The new system’s number of platform racks has been roughly halved, and its superior performance has cut electricity, heating and cooling costs by about one-third.
“This aligns with the county’s goal for accountable, efficient and visionary government: streamlining our operations, saving energy and improving security for the services we provide residents and our business departments," said Durham County CIO Greg Marrow in a statement, also noting that the agency will serve as a “public-sector model for a leading-edge Software Defined Network and an application centric data center.”
One key advantage of the next-gen data center? Efficiency.

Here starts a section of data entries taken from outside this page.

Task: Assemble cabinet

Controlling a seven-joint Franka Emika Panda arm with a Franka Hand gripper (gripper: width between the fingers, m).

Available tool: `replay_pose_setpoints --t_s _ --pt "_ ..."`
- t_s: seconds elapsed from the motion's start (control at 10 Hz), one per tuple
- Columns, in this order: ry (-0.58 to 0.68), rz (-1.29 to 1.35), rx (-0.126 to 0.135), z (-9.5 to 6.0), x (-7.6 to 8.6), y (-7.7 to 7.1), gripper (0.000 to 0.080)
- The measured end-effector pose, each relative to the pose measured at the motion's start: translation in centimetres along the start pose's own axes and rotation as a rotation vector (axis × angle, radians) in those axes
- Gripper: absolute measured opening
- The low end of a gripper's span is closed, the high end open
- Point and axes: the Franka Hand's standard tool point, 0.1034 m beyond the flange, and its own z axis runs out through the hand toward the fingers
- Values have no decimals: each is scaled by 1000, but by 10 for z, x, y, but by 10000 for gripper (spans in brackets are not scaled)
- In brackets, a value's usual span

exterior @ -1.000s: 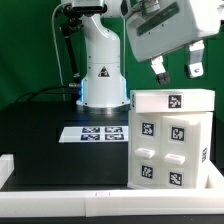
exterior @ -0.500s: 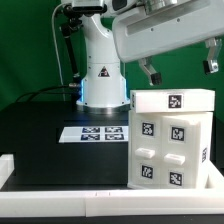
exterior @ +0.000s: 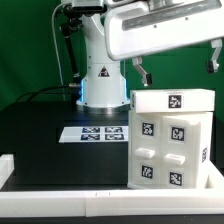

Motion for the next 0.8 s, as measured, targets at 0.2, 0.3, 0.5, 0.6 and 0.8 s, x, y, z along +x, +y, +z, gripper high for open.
replay_pose_setpoints --t_s 0.2,0.3,0.5,0.6,0.8 --pt "-22 -287 -25 1 -1 0 797" --pt "-42 -354 -25 2 0 0 797" --pt "-40 -481 -25 2 0 2 797" --pt "-41 -516 -25 2 0 2 797" --pt "-43 -688 -27 2 0 4 797"
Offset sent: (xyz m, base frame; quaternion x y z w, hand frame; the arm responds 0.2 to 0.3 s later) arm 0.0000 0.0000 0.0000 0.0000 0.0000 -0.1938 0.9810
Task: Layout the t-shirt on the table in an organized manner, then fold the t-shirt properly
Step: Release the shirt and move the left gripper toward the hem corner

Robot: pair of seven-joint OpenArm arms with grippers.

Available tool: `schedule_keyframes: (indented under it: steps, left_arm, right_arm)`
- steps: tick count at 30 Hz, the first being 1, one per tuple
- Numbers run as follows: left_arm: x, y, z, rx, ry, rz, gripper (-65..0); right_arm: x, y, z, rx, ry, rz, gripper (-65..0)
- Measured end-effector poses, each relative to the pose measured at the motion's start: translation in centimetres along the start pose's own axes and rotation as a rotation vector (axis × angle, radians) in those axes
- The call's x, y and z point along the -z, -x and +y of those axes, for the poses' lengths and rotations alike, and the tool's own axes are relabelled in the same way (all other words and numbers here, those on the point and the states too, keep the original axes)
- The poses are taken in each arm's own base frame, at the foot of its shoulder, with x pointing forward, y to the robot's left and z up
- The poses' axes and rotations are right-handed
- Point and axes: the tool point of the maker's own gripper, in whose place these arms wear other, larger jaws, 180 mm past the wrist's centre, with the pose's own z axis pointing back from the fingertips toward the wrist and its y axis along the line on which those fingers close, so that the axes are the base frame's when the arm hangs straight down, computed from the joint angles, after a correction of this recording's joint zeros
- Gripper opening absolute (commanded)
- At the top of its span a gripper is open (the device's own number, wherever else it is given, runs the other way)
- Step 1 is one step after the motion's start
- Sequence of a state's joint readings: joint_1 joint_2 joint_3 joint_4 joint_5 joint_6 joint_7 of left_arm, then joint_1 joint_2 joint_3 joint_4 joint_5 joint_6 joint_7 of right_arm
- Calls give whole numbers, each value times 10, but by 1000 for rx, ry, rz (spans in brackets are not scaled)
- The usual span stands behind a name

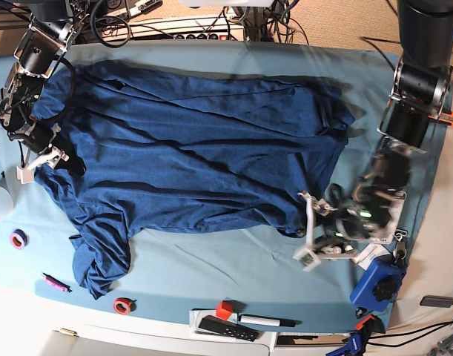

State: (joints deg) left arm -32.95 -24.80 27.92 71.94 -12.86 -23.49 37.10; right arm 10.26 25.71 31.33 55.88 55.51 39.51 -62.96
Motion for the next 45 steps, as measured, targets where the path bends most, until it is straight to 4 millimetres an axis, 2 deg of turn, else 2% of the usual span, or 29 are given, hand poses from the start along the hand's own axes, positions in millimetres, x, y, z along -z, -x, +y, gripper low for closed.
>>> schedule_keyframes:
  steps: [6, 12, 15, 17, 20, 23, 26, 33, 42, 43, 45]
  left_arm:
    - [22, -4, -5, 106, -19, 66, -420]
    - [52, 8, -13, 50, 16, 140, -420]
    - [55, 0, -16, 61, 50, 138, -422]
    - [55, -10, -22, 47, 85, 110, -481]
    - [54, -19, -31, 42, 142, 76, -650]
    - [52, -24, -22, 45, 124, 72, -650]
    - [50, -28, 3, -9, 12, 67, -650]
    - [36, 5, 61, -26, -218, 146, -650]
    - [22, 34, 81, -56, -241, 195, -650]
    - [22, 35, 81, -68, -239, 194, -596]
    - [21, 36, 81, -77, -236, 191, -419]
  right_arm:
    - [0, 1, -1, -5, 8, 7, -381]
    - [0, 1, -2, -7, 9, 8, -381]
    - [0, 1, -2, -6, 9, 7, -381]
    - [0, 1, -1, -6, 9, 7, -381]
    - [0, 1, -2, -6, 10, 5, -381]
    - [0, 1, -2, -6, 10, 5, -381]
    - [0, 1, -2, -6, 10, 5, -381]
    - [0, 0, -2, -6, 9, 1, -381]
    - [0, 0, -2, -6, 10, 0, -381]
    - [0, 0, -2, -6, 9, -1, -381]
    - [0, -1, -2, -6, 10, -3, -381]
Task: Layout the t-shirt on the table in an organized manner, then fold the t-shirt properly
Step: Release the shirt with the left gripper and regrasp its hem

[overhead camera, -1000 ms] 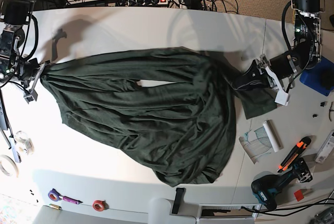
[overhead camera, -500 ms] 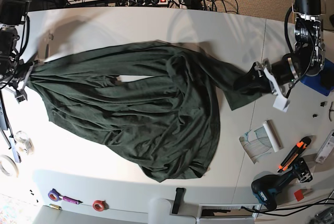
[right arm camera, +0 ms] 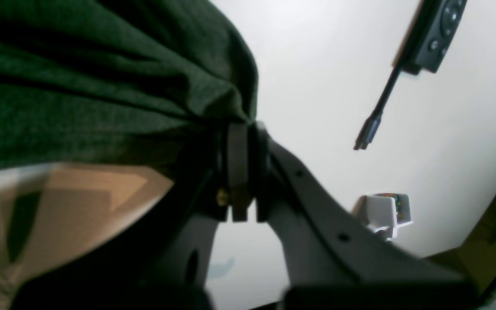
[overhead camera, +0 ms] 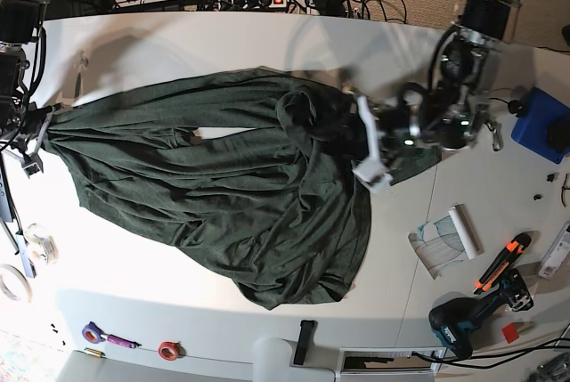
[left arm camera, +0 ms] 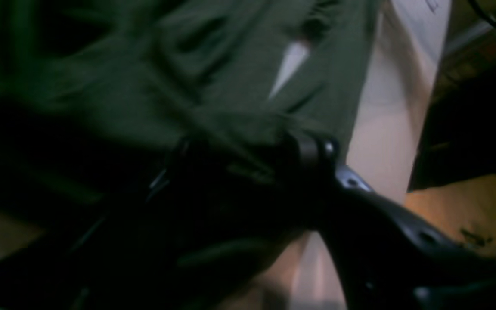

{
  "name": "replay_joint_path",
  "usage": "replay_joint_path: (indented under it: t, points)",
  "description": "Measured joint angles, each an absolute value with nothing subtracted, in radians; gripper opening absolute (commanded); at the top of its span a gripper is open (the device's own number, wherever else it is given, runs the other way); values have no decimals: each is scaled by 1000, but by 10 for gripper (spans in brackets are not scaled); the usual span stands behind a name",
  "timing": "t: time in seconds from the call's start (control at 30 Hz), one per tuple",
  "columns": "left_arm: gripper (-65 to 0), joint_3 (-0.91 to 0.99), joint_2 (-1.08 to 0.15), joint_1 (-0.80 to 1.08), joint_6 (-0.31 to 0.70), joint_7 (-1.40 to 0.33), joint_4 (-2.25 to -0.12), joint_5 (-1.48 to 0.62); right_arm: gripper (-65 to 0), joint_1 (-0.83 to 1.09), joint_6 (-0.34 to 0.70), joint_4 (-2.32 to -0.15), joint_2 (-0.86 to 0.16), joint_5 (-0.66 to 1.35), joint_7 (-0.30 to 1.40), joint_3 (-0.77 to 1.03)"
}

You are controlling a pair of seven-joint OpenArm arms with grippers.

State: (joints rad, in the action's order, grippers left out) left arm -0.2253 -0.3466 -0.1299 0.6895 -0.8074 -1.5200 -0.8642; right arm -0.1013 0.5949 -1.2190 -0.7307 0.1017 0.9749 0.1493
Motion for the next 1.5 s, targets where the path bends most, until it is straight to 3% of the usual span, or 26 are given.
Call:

Automating previously time-consuming daily tasks will enable Durham County’s new data center to support a “DevOps” environment — and reverse staff’s workload, reducing network and data center maintenance to only around 20 percent of their days.
“We’re government. We don’t communicate well internally," said Durham County Network Services Manager Joel Bonestell. "That’s what I’m most excited about, is the efficiency it’s going to create."

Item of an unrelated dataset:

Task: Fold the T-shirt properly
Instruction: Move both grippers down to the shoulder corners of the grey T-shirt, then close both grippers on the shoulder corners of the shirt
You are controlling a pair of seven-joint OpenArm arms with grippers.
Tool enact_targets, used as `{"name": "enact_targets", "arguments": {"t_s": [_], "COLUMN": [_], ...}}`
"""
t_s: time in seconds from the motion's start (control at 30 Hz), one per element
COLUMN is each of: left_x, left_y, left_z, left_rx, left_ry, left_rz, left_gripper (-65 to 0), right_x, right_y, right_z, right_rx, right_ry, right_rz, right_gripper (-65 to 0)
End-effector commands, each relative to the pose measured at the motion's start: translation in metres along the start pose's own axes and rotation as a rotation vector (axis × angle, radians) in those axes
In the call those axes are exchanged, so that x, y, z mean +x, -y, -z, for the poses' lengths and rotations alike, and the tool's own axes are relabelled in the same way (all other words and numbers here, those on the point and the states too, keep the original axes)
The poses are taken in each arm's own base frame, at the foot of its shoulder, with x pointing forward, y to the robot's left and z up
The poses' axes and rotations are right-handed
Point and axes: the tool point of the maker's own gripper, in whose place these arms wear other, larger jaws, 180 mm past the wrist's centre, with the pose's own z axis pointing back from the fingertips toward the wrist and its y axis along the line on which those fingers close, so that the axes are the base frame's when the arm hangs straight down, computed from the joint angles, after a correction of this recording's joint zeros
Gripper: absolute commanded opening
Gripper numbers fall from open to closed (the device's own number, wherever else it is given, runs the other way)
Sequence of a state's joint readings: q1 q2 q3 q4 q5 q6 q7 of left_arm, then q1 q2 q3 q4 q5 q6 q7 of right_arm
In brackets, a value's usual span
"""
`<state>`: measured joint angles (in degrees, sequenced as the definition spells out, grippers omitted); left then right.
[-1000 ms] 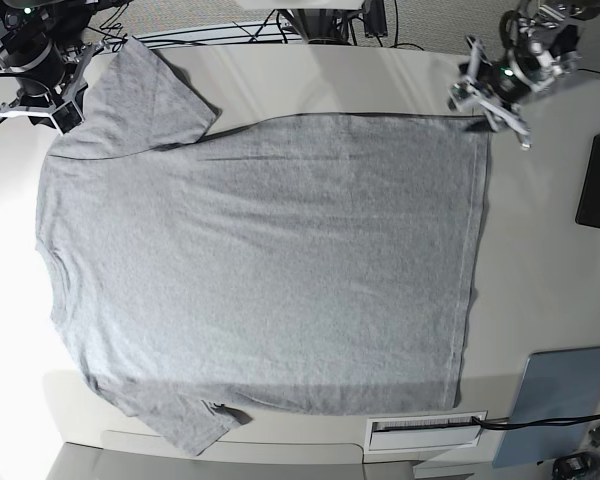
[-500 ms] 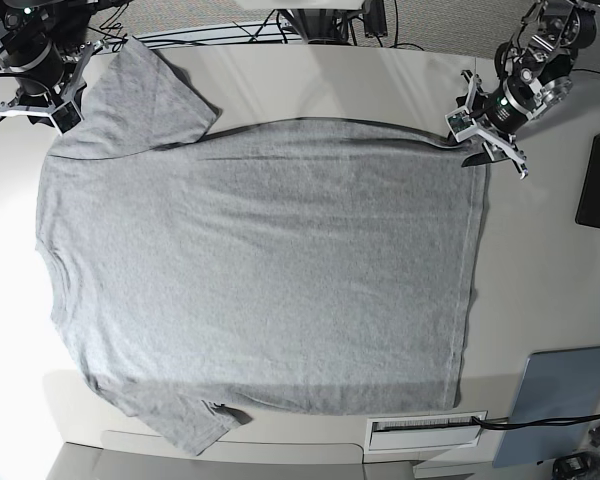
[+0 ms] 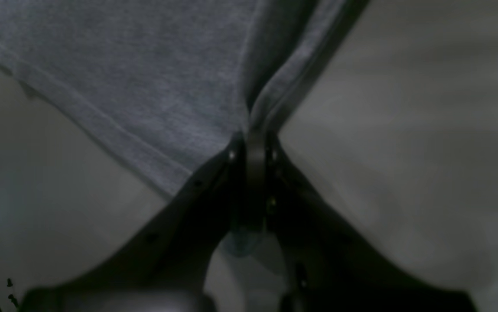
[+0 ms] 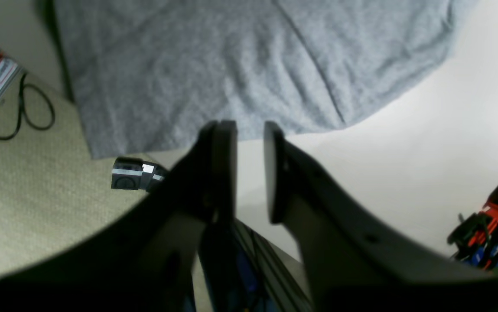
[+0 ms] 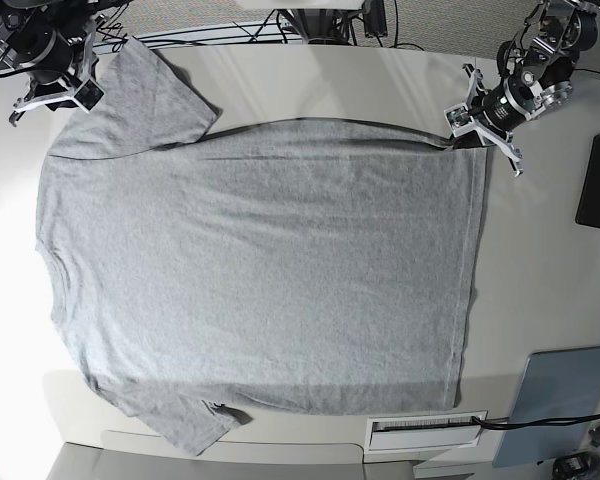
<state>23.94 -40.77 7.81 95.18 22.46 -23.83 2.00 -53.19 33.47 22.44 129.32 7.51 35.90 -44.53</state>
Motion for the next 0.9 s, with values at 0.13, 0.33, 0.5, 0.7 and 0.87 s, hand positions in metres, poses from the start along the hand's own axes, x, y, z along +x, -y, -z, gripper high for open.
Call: {"name": "enact_targets", "arguments": {"t_s": [0.13, 0.33, 0.5, 0.7, 0.87], "left_x": [-0.022, -0.022, -0.021, -0.019, -0.02], "left_y": [0.01, 0.01, 0.01, 0.011, 0.011], "left_z": [-0.003, -0.003, -0.003, -0.002, -0.002], "left_rx": [-0.045, -0.044, -0.045, -0.042, -0.041], "left_ry": [-0.093, -0.093, -0.091, -0.087, -0.088], "left_rz": [0.027, 0.027, 0.024, 0.02, 0.02], "left_gripper": [-65.0, -65.0, -65.0, -65.0, -65.0], "right_x": [0.009, 0.008, 0.0, -0.032, -0.038], "right_y": [0.013, 0.037, 0.048, 0.031, 0.024], "right_z": [-0.004, -0.006, 0.004, 0.031, 0.054], "right_rx": [-0.015, -0.057, -0.06, 0.019, 0.035], "right_ry": [0.027, -0.019, -0.028, -0.103, -0.144], "right_rz": [-0.075, -0.327, -0.432, -0.453, -0.521], "right_gripper": [-36.8, -36.9, -36.9, -36.9, -36.9]}}
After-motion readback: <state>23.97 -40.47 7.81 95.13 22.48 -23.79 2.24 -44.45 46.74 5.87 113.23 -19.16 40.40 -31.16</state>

And that efficiency extends to citizen-facing services as well. One app that county officials have already created but will expand in the future allows residents to photograph important documents with their cell phones and send them to the county — everything from marriage licenses to utility bills.
Documents are temporarily siloed for a security check, then made available when they clear. Plans are to expand the app to handle PDFs, Word documents and Excel spreadsheets.
Sparked by the new data center, the agency’s next-gen future will also include enhanced services at the Durham County Library, which will close early next year for a roughly two-year renovation, and a renovated Durham County Judicial Building that, after a two-year, $34 million renovation, will serve as a county administration building and house Durham’s new Security Operations Center (SOC).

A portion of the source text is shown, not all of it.